King Reigns For Merton

By John Stawpert

As one Merton-Mansfield supporter noted: "It's not the Baa-Baa's, put it that way". Indeed it wasn't. This third division crunch match was a frustratingly error ridden affair, where promising phases were subsumed in a quagmire of knock-ons and poor decisions that would have made the keystone cops blush.

That said, the game did have a few saving graces. Both packs played hard competitive rugby and the battle up front dictated the ebb and flow of the game.

The first half saw Christ Church weather a sustained assault from Merton-Mansfield, all the more remarkable since a yellow card within ten minutes had reduced their numbers to 13.

But the home side failed to take any advantage of numerical superiority. The overlap was ignored in favour of a grinding route-one assault which Christ Church easily soaked up.

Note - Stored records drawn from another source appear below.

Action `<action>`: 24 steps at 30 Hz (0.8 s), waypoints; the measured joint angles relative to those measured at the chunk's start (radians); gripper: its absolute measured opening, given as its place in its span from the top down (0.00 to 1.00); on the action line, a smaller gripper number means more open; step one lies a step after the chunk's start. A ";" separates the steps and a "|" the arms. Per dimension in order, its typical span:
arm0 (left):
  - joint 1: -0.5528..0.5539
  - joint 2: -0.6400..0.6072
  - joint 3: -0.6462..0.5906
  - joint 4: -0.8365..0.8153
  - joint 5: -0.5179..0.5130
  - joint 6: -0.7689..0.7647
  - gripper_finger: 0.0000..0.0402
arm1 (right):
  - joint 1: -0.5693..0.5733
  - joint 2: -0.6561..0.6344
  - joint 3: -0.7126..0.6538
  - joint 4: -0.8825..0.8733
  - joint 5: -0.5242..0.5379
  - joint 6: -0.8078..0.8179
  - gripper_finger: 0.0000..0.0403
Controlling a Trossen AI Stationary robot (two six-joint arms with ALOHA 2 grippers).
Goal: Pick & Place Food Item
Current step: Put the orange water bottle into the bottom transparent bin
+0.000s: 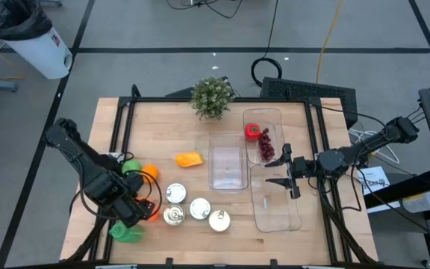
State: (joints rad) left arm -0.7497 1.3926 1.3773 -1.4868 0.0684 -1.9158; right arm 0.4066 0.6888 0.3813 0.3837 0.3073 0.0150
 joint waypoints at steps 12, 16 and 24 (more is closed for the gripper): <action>0.015 0.001 0.000 0.026 -0.096 0.056 0.19 | 0.000 0.000 0.000 0.001 0.000 0.000 0.47; 0.015 0.019 0.000 0.030 -0.096 0.060 0.19 | 0.000 0.000 0.000 0.000 0.000 0.000 0.47; -0.001 0.060 0.000 0.037 -0.094 0.110 0.19 | 0.000 0.000 0.000 0.000 0.000 0.000 0.47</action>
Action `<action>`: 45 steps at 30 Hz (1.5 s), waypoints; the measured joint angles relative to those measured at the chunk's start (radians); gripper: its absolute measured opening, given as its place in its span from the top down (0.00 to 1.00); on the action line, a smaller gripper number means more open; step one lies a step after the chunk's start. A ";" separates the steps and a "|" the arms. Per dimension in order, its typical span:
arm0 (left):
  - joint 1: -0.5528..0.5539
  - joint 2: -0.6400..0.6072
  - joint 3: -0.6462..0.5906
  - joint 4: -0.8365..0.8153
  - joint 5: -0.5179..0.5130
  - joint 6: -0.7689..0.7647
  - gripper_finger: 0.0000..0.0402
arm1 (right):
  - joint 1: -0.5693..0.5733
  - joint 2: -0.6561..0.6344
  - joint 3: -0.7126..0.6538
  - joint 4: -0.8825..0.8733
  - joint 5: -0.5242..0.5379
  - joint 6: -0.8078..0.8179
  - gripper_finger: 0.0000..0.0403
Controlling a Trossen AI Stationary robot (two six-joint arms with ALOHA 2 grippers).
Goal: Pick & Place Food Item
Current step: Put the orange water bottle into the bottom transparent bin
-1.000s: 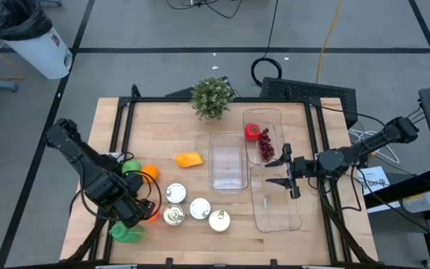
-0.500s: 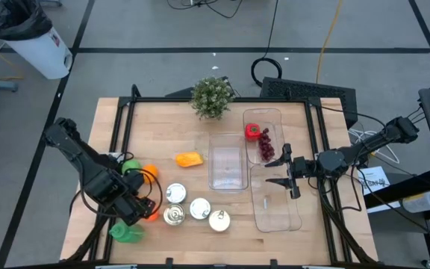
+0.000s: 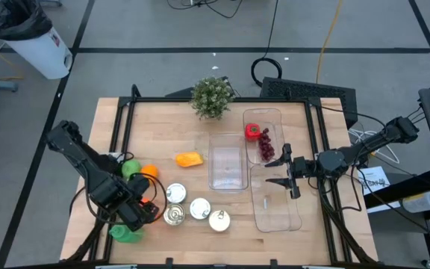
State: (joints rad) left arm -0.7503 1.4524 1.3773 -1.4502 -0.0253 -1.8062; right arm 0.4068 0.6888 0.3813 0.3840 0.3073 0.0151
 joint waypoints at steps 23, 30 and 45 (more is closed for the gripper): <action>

This was representative of the first half as a whole. Both sides were guilty of poor decision making, the fly-halves failed to boss the game, instead either taking ball back into the forwards and slowing the game, or running angles that dragged cover towards their wings and cost them ground.

Both sides made advantage of the cross wind, however, to ensure territory with clever kicking, and the lineout battle saw steals from both packs which kept the few spectators interested in on-pitch events.

Relief arrived just minutes before half time. An initial drive by the Merton-Mansfield pack released the ball for an effective break by inside centre Buttle, towards the Christ Church line, and a burrowing drive saw Scrum Half Seaman crash over the line to claim the Try. With fly half John Corcoran slotting the conversion, Merton-Mansfield entered the break seven points to the good.

The second half saw much more open play, and Christ Church Fly Half Lynagh played a much shrewder tactical game than he had done in the first half.

Some sublime support play by Christ Church, combined with Merton indiscipline saw them eventually overcome fine Merton defence with flanker Simon Gilchrist forcing his way for the try. Lynagh's conversion levelled the score and the game was suddenly up for grabs.

Christ Church survived well, even when Scrum Half Grupeos was sin-binned for over-zealous use of the boot.

The game became scrappy, the less coordinated forward play of both teams allowed for big gaps in the backs creating good centre breaks for both teams.

The fly-halves realised, late in the day, that they had half-decent back-lines outside them. Indeed were it not for the inability not to knock on after the third or fourth pass, the game could have been a lot more high-scoring than it ultimately was.

In the end it was more route one play that decided the outcome , when several phases of hard close-quarters battling saw Merton-Mansfield flanker Damien King thump over near the posts for the deciding try.

Corcoram's conversion stretched the lead to seven points again, and Christ Church's valiant efforts were ultimately in vain as they were edged out of the contest.